Buhara'nın kuzey sınırlarına kadar yayılan Oğuzların esas ağırlık merkezi
Seyhun (Sır Derya) boylarıydı.
Karaçuk adıyla kaynaklarda geçen Karadağların (Karatav) kuzeyindeki Sozak,
Oğuzların en doğudaki şehirleri olmalıdır.
Kuzeyde sınırlar İtil ve Cim-Emba Irmağının kuzeyine ulaşıyordu.
Sır Derya boyundaki diğer Oğuz şehirleri Yenikent, Cend, Barçınlıg-kend, Sığnak,
Karnak, Süt-kent, Savran (Sabran), Aşnas, Otrar (Farab), İkan,
Özkend, Sayram-İsficab belli başlı Oğuz şehirleri idi [431].
Zaten Dede Korkut ve Oğuz Destanlarının konuları bu bölgede
yani Sır Derya boyundaki Karadağlar'da geçmektedir [432].

Diğer yandan Talas'ta bulunan ağaç yazıtta da İç Oğuz tabiri geçmektedir [433].
Yine Şine Usu Yazıtında Sekiz Oğuz ifadesi vardır [434].

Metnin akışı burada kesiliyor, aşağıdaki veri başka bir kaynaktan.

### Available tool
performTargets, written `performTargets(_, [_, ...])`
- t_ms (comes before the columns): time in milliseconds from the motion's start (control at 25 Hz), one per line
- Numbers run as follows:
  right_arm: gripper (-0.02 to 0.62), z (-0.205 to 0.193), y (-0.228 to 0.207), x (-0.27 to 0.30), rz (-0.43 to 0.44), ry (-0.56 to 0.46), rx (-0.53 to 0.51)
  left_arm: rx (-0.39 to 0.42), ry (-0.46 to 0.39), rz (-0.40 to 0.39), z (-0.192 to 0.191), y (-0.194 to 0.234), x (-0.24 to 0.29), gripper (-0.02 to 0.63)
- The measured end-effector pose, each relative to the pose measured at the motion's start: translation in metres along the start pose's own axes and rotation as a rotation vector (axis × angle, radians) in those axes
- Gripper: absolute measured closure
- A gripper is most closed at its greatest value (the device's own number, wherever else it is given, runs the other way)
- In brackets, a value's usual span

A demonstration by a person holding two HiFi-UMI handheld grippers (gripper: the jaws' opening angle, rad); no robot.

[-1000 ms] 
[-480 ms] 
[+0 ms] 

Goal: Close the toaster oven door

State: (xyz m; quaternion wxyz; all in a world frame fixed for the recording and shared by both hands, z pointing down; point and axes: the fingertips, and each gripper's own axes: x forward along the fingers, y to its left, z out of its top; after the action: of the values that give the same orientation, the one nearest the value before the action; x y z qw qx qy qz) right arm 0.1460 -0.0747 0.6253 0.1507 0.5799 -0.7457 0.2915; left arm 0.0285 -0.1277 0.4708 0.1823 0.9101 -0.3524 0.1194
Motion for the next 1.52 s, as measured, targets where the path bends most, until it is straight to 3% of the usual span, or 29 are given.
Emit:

X. asrın başlarına gelindiğinde Oğuzların kışlık merkezi Yeni-kent olan
bir devlet kurdukları görülmektedir.
Hükümdarın unvanı yabgu olup, ona naiplik eden ise Kül Erkin idi.
Orduya ise Sübaşı kumanda ediyordu.
Yınal Tarkan gibi unvanlarda vardı.

Abbasilerin Horasan valisi Abdullah b. Tahir zamanında (828-844) ilk hadiselerde
Oğuzların adı geçer ve 838-840 yıllarında mağlup edilip bin esir verirler.
Peçeneklerin bir kısmı da Avrupa'ya gitmeyip Oğuzların yanında kaldılar.

Oğuzlar, doğudaki Karluklar, kuzeyde Kıpçak ve Kimekler,
Hazarlar ve Kuzey batıdaki Peçeneklerle sürekli mücadele halinde idiler.
Karluklarla Oğuzlar arasında yapılan savaşların birinde Oğuz Yabgusu ölmüştü.
Son Samani şehzadesi Ebu İbrahim (Muntasır) Maveraünnehir'i Karahanlılardan geri almak için
bir ara Oğuz Yabgu'sunun yanına gitmiş, onunla ittifak kurmuştu.
Neticede Yabgu Müslüman oldu (1001-1002) [435].
Aslında yardım istenilen kişinin Selçuk Bey'in oğlu Arslan Yabgu olduğu da bildirilmiştir [436].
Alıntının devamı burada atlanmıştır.